### Problem to solve
Nothing below is to be printed except the lines between the line holding "One camera; its" and the line holding "(338, 435) to (164, 228): 0.70", inclusive, each exactly as it appears.

──────── Records ────────

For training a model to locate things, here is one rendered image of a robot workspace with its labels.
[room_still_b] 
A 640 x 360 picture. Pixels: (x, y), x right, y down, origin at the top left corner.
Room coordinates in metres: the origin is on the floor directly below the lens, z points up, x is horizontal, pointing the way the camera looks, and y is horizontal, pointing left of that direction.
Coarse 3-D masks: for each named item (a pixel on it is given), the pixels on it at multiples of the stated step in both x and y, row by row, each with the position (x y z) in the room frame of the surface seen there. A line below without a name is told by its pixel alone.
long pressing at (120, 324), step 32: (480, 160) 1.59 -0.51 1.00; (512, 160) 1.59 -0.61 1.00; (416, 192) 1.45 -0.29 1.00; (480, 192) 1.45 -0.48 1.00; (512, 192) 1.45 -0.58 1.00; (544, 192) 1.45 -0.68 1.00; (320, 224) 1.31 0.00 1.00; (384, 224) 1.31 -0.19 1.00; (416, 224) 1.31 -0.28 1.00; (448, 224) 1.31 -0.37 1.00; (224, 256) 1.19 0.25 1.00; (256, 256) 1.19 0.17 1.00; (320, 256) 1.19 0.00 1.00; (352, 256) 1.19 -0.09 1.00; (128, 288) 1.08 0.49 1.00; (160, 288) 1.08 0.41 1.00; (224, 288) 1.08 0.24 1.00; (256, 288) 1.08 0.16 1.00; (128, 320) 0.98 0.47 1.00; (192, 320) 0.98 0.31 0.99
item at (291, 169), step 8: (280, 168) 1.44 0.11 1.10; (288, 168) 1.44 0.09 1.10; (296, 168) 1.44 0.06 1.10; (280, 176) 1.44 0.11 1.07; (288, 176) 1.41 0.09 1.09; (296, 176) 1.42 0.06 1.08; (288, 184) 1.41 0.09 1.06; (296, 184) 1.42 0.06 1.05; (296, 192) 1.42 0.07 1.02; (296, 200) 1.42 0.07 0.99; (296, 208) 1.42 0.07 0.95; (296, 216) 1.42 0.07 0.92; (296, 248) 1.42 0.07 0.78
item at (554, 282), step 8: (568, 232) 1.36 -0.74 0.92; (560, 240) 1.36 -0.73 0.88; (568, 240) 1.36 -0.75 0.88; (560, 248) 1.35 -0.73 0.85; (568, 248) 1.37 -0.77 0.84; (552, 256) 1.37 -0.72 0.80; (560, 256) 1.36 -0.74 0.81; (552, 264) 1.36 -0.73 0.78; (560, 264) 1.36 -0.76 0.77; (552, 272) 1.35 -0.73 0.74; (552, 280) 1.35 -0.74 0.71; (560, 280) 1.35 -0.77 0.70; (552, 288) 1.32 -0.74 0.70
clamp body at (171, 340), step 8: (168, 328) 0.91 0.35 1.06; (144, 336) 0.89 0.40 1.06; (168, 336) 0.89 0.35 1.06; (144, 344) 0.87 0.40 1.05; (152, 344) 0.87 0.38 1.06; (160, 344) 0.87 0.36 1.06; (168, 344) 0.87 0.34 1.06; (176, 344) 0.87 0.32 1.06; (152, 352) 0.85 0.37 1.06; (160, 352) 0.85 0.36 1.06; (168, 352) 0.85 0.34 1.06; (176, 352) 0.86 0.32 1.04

────────
──────── Records ────────

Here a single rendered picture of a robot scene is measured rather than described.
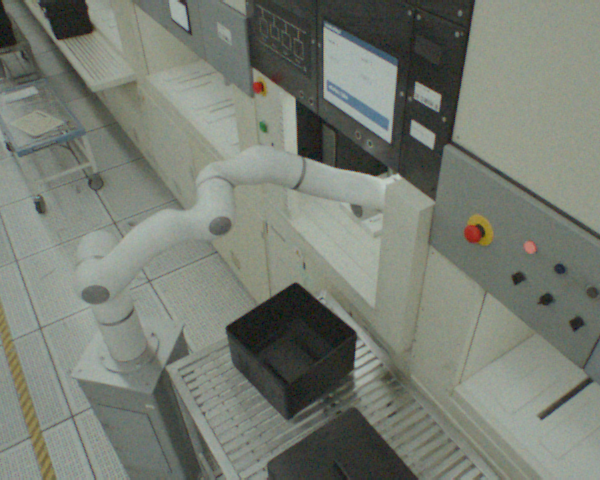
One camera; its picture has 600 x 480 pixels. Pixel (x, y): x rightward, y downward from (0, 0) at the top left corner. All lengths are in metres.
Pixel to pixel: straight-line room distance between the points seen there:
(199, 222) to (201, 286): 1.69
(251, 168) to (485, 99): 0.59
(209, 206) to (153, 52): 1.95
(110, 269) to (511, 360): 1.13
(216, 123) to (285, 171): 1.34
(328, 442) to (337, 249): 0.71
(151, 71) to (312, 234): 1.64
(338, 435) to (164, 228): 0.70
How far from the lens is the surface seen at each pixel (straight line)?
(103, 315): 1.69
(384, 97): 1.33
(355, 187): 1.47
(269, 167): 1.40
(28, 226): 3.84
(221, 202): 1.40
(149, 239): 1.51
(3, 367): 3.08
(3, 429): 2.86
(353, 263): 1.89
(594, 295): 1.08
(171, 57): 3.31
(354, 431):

────────

### Answer section
One camera; its picture has 600 x 480 pixels. Pixel (x, y): x rightward, y downward from (0, 0) at the top left corner. All lengths are in metres.
Pixel to pixel: straight-line room distance between the points seen there:
(199, 222) to (201, 286): 1.69
(251, 168) to (485, 99): 0.59
(209, 206) to (153, 52): 1.95
(110, 269) to (511, 360): 1.13
(216, 123) to (285, 171): 1.34
(328, 442) to (337, 249): 0.71
(151, 71) to (312, 234): 1.64
(338, 435) to (164, 228): 0.70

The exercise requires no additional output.